**About this exercise**
Go through the listing and copy every line word for word.

**Data**
════
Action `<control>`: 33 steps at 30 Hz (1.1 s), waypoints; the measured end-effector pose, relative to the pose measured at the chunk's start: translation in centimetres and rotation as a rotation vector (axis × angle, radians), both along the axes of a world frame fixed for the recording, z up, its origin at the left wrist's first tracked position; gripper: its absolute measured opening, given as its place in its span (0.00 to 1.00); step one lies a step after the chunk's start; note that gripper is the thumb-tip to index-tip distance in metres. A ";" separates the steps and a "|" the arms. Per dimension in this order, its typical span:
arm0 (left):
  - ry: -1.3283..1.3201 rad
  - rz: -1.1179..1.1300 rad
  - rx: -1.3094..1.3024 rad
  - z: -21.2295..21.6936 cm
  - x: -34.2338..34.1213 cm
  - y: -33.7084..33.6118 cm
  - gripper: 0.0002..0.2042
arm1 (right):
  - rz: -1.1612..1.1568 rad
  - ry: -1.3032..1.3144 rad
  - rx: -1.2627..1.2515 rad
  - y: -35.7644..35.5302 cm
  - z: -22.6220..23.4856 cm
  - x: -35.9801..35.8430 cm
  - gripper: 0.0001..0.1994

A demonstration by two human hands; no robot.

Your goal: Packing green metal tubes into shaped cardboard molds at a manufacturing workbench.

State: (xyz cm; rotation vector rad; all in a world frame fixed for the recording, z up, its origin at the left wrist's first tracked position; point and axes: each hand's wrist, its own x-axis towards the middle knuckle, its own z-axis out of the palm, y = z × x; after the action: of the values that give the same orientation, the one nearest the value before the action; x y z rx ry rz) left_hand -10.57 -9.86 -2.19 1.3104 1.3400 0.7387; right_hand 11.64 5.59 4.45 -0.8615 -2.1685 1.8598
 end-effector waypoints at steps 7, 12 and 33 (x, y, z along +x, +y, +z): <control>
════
**Completed exercise**
Action `<control>`: 33 steps at 30 Hz (1.1 s), waypoints; the measured end-effector pose, relative to the pose measured at the chunk's start: translation in centimetres and rotation as a rotation vector (axis × angle, radians), both along the axes of a world frame fixed for the recording, z up, its origin at the left wrist's first tracked position; gripper: its absolute measured opening, given as its place in its span (0.00 to 1.00); step one lies a step after the chunk's start; note that gripper is the thumb-tip to index-tip distance in metres. A ";" separates the steps and a "|" the arms. Per dimension in this order, its typical span:
arm0 (left):
  - ry: -1.3283..1.3201 rad
  - rz: -1.1179..1.1300 rad
  - rx: -1.3094..1.3024 rad
  - z: -21.2295..21.6936 cm
  - x: -34.2338..34.1213 cm
  - y: -33.7084..33.6118 cm
  - gripper: 0.0002..0.2042
arm1 (right):
  - rz: -1.1612..1.1568 rad
  - ry: -1.3032..1.3144 rad
  - rx: -1.2627..1.2515 rad
  - y: -35.7644..35.5302 cm
  - z: -22.6220..23.4856 cm
  - x: -35.9801..35.8430 cm
  - gripper: 0.0001..0.1994

A demonstration by two human hands; no robot.

Your goal: Packing green metal tubes into shaped cardboard molds at a manufacturing workbench.

State: (xyz cm; rotation vector rad; all in a world frame fixed for the recording, z up, its origin at the left wrist's first tracked position; point and axes: each hand's wrist, its own x-axis towards the middle knuckle, its own z-axis out of the palm, y = z × x; after the action: of the values that give the same orientation, the one nearest the value before the action; x y z rx ry rz) left_hand -10.57 -9.86 -2.19 1.3104 1.3400 0.7387; right_hand 11.64 5.59 4.45 -0.8615 -2.1685 1.8598
 end-effector waypoints at steps 7, 12 and 33 (x, y, z along +x, +y, +z): <control>

No further work remains in this exercise.